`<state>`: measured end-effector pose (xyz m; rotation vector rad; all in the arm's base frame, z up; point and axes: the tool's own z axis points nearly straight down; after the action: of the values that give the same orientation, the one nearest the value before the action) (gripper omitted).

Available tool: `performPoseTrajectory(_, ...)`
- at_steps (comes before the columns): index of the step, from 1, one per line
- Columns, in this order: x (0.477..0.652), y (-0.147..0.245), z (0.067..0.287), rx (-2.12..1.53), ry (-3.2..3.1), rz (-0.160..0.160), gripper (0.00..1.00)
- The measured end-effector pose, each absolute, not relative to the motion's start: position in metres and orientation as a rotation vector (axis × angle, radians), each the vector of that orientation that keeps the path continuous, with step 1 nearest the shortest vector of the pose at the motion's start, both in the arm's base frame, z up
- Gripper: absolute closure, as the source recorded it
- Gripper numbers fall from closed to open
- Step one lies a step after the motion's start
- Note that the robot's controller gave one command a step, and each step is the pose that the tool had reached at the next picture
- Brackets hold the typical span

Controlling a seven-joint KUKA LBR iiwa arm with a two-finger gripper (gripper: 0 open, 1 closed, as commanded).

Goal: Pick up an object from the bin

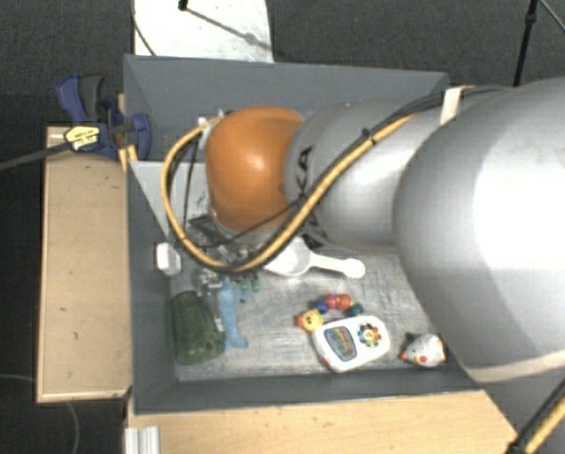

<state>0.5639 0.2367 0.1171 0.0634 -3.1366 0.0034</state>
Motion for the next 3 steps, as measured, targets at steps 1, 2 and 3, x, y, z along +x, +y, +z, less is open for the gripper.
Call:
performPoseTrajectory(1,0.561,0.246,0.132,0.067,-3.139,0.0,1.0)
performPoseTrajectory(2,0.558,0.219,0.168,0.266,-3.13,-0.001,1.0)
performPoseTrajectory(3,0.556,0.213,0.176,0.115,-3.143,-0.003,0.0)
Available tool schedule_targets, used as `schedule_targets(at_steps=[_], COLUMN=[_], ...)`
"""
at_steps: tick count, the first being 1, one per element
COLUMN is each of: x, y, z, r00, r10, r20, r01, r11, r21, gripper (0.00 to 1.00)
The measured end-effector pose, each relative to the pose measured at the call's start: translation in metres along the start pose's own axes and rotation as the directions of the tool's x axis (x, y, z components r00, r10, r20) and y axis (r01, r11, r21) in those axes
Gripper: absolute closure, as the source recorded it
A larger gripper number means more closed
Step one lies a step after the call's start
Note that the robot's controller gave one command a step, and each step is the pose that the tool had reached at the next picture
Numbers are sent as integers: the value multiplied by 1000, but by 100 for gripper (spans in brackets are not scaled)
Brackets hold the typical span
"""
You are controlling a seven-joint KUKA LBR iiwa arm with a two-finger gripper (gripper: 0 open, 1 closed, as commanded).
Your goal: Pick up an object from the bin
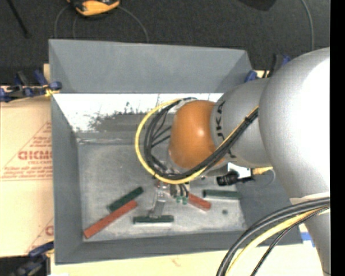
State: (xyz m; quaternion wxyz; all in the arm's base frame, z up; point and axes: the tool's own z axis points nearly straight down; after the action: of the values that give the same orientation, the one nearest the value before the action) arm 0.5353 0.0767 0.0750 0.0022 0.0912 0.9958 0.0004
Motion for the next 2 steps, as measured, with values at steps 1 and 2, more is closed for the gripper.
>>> schedule_targets(at_steps=[1,2], x=[29,34], y=[16,33], z=[1,-2], r00=[1000,979], r10=[22,-202], r20=[-4,0], r01=[-22,202], r11=[1000,979], r21=[2,1], gripper=[0,0])
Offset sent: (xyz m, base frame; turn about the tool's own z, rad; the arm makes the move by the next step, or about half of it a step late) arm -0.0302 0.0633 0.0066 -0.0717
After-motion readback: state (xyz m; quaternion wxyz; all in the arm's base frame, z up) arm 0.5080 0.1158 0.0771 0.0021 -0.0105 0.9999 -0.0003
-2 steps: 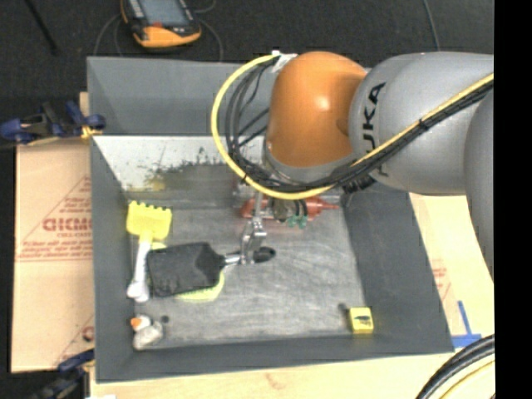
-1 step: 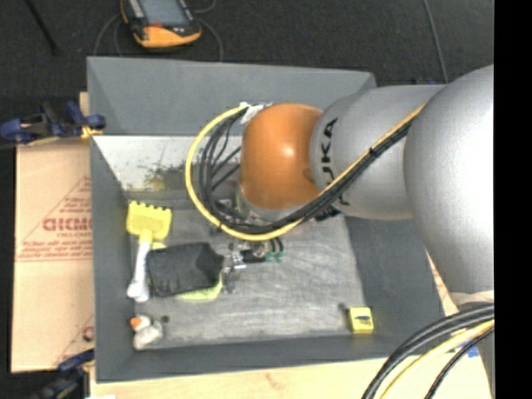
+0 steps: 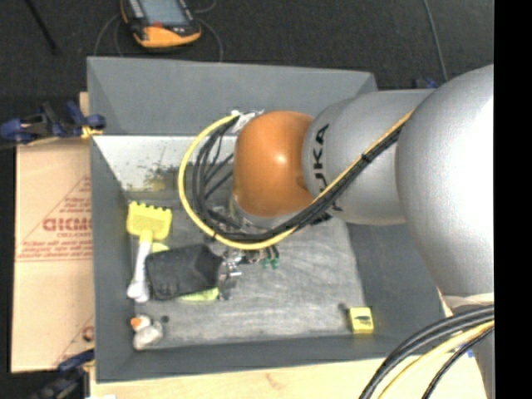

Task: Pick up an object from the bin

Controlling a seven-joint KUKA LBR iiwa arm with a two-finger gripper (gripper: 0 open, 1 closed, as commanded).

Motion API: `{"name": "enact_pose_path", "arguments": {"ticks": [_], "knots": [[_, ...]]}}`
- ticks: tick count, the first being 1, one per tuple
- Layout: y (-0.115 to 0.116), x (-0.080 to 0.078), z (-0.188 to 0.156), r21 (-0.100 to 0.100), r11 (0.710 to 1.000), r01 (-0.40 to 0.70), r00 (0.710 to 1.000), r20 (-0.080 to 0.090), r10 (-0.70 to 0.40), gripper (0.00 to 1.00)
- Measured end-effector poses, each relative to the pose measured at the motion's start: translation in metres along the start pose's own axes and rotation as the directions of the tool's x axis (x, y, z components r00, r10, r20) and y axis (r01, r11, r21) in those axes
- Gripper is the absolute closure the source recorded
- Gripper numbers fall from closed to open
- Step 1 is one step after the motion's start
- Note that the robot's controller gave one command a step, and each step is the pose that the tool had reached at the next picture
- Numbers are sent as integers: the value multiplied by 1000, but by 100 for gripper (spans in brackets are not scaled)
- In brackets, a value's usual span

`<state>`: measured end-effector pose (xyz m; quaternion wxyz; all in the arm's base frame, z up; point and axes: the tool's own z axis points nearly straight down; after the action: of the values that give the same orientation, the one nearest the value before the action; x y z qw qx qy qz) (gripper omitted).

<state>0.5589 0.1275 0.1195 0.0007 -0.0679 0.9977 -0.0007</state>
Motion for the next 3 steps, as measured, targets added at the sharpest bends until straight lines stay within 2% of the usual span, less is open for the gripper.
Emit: {"name": "enact_pose_path", "arguments": {"ticks": [1, 2, 3], "knots": [[5, 1, -3, -3, 997, -71, 997, 3, 71, 0], [-3, 10, 48, -5, 987, -159, 987, 8, 159, 0], [-6, 1, 46, -2, 996, -87, 996, 5, 87, 100]]}}
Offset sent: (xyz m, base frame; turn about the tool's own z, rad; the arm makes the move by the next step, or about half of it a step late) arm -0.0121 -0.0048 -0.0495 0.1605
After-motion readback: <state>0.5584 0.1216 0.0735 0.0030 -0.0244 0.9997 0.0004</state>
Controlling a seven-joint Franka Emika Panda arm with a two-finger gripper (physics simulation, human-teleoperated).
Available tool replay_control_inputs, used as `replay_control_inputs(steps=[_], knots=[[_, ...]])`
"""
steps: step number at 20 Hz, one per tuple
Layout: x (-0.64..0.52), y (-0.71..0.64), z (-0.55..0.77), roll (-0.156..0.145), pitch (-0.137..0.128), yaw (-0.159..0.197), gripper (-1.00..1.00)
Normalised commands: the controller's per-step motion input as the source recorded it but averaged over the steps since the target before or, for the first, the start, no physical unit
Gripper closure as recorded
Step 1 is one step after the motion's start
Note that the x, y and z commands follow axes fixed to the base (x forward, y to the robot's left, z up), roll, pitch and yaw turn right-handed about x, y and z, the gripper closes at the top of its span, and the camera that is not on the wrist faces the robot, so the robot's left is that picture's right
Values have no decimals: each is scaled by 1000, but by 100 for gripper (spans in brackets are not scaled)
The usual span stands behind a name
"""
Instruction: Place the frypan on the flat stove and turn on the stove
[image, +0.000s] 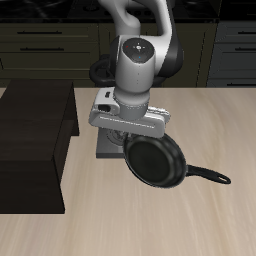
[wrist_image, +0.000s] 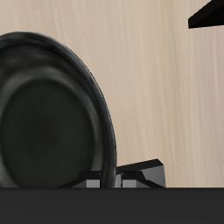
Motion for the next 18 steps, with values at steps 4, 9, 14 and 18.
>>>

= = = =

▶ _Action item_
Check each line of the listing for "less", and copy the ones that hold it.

▶ _Solved exercise_
Motion for the next 3 steps, as measured, targets at steps 1, 2 and 3, x, y, z along +x, +y, +z, less is open for the gripper.
Motion for the next 3 steps, as measured, targets added at the sharpest bends until straight lines stay within 2% of the usual span, less is open for the gripper.

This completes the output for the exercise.